Posted: Sunday, April 15, 2001

'Right to work' states mean fewer benefits for workers

In response to the recent distortions and emotional rhetoric concerning union representation in the workplace, I would like to clarify the misconceptions about collective bargaining and "right to work" legislation.

Collective bargaining is the process utilized by workers, through union representation, to negotiate wages, benefits, grievance procedures, working conditions and other mutual interests. An agreement between management and labor acceptable to both parties is then voted on by the union members for ratification. This activity by union membership is protected under the National Labor Relations Act of 1935. An individual acting alone is not afforded the same protection in negotiations with management and could be "terminated as will."

The "right to work" laws seek to abolish the union security protection in collective bargaining by prohibiting an employer and a union from voluntarily agreeing to make the workplace a union member only business. This results in non-union workers being allowed to work under a union collective bargaining agreement without contributing to any of the costs incurred in the process. Collective bargaining agreements don't always contain a closed shop provision, this is an optional clause. Under "right to work" law, the provision can't even be negotiated.

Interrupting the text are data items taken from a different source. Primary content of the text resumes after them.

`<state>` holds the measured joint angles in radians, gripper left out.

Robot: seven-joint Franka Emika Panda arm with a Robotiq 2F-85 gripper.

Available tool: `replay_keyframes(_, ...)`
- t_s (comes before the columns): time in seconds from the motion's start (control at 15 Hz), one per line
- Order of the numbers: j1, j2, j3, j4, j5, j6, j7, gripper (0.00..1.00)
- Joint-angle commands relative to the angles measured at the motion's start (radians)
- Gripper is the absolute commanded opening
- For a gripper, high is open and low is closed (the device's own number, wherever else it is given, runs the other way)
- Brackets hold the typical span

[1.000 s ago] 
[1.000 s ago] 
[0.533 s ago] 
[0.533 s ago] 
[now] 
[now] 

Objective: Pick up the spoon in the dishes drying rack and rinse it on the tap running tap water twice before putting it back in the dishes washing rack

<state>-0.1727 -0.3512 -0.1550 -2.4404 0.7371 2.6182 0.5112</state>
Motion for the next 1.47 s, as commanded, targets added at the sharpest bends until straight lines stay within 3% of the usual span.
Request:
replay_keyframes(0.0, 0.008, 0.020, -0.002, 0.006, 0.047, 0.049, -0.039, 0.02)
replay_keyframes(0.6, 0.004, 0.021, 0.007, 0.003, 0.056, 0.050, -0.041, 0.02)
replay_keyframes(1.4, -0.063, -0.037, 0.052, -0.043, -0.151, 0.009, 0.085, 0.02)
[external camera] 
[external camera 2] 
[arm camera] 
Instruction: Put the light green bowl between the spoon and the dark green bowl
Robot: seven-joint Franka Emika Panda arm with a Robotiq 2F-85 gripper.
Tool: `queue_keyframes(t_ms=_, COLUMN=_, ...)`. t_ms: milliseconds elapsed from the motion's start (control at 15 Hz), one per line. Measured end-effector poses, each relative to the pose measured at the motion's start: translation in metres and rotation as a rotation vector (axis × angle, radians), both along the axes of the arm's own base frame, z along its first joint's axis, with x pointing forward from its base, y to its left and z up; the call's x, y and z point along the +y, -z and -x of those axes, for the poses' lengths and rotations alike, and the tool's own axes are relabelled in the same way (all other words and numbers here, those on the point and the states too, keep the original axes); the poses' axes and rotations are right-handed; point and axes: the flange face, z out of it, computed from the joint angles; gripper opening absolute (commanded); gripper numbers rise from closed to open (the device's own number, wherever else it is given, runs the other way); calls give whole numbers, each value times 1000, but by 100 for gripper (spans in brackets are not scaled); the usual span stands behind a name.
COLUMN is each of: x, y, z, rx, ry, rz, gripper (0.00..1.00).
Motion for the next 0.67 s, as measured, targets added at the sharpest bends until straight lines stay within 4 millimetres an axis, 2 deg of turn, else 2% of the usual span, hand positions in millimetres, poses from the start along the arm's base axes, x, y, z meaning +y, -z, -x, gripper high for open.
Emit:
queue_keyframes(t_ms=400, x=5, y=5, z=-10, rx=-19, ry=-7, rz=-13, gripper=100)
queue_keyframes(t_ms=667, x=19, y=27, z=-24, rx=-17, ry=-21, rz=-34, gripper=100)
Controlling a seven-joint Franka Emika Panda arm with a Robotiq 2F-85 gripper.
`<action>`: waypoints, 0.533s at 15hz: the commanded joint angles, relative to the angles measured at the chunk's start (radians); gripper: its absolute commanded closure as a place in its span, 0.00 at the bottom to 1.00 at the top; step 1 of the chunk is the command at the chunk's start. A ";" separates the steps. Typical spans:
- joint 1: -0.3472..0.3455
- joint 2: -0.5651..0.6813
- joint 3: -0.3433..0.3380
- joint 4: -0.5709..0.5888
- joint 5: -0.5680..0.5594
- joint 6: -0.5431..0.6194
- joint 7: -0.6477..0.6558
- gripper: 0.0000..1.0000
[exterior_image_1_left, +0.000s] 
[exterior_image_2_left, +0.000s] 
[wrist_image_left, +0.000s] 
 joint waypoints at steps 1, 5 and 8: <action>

A related 1977 U.S. Supreme Court decision said, "A union-shop arrangement has been thought to distribute fairly the cost of these (representative) activities among those who benefit, and it counteracts the incentive that employees might otherwise have to become 'free riders' -- to refuse to contribute to the union while obtaining benefits of union representation that necessarily accrue to all employees."

In addition to decimating unions by economic and political intervention by government, "right to work" states result in all workers (union and non-union) experiencing a 20 percent reduction in pay, unemployment coverage, worker's compensation and a 23 percent diminishing of health care benefits.

Are "right to work" laws representative of a worker's free choice in a democracy? Are they good for the local and state economy? You decide.